▸ **Task to complete**
Within the listing below, how many lines hold "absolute"? Reply with that number and no other text.

- - -

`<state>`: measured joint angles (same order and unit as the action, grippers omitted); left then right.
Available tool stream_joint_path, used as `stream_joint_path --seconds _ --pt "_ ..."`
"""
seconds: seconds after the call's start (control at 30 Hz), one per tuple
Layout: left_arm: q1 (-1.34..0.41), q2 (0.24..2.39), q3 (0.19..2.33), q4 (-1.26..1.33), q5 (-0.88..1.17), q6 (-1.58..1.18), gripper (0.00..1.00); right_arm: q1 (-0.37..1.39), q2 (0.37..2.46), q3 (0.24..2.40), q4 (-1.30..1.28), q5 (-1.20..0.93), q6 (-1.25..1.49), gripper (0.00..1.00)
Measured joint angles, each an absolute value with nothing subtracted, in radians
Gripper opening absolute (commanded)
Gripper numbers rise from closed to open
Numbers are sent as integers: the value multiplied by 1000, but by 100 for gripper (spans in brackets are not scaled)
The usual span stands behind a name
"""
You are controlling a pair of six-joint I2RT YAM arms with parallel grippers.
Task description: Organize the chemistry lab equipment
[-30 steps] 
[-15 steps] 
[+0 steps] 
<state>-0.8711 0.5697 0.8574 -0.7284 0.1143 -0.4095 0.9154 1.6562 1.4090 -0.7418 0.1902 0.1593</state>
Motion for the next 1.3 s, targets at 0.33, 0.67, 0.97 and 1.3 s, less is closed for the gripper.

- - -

▸ **Finished task**
2